Intravenous Catheters: Which, Where, Why, and How?

Kara Magneheim, BAS, CVT, VTS (ECC) | BluePearl Specialty + Emergency Pet Hospital | Published: Issue 1 2024

Tags:

Editor's Pick

As veterinary technicians, one of the most common procedures that we perform is placement and maintenance of intravenous catheters. They are often thought of as a benign intervention but can be a potential source of infection and require special care. In addition, utilization of different catheter types can be beneficial for different patients.

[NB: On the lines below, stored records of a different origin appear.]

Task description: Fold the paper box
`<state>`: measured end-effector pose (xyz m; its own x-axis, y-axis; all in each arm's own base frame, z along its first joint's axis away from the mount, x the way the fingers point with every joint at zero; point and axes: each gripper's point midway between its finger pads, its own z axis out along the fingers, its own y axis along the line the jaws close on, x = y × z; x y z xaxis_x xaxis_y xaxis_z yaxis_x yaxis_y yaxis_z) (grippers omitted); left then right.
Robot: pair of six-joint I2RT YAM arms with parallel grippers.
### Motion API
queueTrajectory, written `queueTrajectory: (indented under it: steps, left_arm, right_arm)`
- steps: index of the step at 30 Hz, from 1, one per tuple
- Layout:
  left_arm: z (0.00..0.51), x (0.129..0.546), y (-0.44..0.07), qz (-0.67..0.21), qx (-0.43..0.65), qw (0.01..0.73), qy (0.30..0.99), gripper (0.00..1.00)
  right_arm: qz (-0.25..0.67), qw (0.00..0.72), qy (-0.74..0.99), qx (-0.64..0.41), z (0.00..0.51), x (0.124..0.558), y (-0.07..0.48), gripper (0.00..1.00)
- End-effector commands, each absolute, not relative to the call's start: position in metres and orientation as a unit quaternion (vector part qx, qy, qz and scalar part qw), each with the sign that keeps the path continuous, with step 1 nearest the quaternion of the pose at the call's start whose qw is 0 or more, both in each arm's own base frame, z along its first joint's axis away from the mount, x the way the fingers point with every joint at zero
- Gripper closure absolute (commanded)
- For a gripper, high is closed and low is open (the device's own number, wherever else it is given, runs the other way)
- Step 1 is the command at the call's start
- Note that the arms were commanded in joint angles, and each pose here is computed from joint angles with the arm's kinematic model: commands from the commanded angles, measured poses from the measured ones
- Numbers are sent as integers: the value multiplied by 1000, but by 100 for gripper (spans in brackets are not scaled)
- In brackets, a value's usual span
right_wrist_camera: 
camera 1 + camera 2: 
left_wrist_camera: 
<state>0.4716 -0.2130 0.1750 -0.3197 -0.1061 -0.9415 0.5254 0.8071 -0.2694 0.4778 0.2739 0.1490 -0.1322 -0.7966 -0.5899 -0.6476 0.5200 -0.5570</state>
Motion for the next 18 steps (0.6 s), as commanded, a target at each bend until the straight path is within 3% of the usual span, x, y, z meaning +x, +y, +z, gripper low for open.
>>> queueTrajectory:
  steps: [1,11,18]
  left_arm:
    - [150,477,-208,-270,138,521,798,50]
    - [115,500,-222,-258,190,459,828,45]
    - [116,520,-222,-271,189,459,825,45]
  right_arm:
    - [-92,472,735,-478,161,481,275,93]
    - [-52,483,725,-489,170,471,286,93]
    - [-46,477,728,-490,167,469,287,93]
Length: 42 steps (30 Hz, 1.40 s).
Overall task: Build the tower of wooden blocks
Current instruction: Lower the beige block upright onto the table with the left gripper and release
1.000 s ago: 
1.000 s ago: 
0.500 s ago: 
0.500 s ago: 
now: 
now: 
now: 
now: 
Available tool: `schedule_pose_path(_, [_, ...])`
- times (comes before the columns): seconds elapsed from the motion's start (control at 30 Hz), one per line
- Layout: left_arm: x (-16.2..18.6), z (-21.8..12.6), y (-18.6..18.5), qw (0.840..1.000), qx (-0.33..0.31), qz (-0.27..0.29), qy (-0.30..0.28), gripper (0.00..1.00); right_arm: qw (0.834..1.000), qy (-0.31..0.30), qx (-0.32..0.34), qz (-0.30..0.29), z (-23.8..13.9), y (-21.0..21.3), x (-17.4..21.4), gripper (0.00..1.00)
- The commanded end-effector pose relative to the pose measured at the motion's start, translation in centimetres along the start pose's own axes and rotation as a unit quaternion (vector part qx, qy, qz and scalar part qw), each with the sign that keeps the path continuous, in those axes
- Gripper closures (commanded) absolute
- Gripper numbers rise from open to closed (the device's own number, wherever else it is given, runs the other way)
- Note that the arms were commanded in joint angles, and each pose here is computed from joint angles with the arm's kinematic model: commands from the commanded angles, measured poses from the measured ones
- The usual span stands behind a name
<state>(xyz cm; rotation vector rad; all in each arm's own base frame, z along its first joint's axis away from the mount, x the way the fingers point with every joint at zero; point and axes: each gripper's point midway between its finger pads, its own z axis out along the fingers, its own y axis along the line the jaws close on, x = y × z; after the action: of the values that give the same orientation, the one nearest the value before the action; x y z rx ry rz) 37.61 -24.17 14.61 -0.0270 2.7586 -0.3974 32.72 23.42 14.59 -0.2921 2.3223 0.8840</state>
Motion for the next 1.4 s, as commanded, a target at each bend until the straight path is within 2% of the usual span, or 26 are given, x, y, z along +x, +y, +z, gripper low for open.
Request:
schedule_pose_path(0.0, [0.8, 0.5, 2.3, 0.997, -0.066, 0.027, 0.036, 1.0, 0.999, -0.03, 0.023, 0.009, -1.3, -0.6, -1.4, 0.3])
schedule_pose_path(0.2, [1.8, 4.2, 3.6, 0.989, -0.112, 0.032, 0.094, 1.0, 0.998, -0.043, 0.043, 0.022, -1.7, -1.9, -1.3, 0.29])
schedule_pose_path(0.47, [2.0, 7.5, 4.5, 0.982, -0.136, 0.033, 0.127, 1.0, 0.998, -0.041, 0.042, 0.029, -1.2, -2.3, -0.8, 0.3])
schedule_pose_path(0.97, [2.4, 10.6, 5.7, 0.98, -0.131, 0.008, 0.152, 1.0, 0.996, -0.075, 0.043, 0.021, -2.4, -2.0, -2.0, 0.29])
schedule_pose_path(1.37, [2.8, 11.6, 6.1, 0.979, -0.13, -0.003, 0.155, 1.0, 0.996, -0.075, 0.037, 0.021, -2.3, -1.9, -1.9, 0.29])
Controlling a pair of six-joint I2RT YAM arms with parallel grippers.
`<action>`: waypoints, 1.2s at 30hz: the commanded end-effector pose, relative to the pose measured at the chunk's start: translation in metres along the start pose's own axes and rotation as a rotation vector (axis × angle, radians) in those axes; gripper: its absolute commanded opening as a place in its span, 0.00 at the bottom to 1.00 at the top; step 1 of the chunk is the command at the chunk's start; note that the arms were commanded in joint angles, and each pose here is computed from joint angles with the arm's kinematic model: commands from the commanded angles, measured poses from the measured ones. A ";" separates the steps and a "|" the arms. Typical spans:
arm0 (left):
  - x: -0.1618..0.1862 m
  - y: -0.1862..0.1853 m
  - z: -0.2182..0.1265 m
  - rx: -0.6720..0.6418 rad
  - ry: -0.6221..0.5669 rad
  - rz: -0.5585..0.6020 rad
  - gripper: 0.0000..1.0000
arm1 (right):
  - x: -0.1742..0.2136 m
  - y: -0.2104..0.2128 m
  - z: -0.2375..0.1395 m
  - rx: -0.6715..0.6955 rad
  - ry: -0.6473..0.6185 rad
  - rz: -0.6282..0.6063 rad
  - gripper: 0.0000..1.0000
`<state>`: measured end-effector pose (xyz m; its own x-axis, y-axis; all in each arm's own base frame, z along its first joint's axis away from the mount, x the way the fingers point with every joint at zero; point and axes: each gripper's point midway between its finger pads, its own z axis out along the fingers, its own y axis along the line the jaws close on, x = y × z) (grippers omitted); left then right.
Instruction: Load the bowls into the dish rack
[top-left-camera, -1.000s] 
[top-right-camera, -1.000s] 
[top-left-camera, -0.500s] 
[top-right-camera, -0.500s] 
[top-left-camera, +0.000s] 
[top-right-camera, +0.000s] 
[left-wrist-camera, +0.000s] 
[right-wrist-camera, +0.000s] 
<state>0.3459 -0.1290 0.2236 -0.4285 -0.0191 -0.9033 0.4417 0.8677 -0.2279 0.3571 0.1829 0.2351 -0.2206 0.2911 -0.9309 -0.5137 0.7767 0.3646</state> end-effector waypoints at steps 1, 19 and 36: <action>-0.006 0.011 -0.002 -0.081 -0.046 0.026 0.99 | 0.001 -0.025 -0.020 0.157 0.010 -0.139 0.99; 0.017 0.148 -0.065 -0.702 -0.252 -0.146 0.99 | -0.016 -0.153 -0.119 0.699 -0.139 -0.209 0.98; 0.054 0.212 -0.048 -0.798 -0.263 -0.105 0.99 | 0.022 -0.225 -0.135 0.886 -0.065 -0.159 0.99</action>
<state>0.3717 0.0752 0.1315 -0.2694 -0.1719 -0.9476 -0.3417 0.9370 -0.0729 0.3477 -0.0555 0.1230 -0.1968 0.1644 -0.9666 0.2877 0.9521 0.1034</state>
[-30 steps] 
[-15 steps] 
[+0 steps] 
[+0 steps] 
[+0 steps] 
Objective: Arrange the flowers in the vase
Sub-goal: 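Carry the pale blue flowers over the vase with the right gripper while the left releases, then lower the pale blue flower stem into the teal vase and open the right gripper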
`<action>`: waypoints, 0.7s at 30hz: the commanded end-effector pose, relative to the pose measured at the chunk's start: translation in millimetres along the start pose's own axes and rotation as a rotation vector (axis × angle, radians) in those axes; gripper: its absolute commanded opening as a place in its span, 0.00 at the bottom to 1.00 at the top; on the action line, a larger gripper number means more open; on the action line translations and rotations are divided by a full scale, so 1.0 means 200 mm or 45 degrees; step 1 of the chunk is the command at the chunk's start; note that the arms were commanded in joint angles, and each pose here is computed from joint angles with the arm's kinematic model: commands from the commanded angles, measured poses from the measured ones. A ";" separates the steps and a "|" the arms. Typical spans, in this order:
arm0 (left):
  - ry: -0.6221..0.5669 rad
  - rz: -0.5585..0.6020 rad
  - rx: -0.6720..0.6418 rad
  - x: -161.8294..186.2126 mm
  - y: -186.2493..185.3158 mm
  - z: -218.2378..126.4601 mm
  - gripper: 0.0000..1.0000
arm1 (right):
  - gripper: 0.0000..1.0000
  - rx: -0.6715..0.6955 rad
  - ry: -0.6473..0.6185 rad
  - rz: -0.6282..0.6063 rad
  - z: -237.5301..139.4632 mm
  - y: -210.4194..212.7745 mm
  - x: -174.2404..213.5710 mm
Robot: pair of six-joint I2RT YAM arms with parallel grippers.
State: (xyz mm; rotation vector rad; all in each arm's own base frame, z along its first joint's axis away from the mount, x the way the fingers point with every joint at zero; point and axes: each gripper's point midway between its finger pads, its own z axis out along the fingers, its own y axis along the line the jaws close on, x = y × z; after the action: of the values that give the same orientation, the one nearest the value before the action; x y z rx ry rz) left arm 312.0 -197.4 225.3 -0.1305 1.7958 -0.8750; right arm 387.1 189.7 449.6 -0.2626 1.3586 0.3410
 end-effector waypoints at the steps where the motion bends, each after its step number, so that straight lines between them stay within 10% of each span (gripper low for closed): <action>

Use of different catheter types can be used for long-term catheterization, administration of hypertonic solutions, and administration of multiple non-compatible solutions. Knowing how to select, place, utilize, and maintain various types of catheters can be beneficial for patient care and ultimately result in less stress for the patient.

Peripheral Intravenous Catheters

Peripheral intravenous catheters (pIVCs) are likely the most commonly utilized catheters in veterinary medicine. These are short (between ¾ – 2”) and made of Teflon, polypropylene, or polyvinyl chloride. These catheters are usually single lumen and are inserted into a peripheral vein. The cephalic, lateral saphenous, and medial saphenous are the most commonly utilized sites. 

Alternatively, the lateral aural vein, dorsal pedal vein, or any other vein may be catheterized. It is important to select a site that is free from trauma, has adequate blood flow proximal to the insertion site, and is free from any defect such as local infection.

Proper hand hygiene is the best place to start for reducing incidence of catheter-based infection. Before placement of pIVC, the veterinary technician should wash their hands thoroughly with soap and water or use hand sanitizer. The next step is hair removal from the proposed insertion site. 

There are varying opinions about hair removal prior to catheterization. While antiseptics are effective in the hair coat, removal of hair allows for better visualization of the vessel and less trauma as a whole. Removal of fur or hair by clipping is also associated with higher risks of infection due to skin trauma; however, with proper care these risks can be minimized.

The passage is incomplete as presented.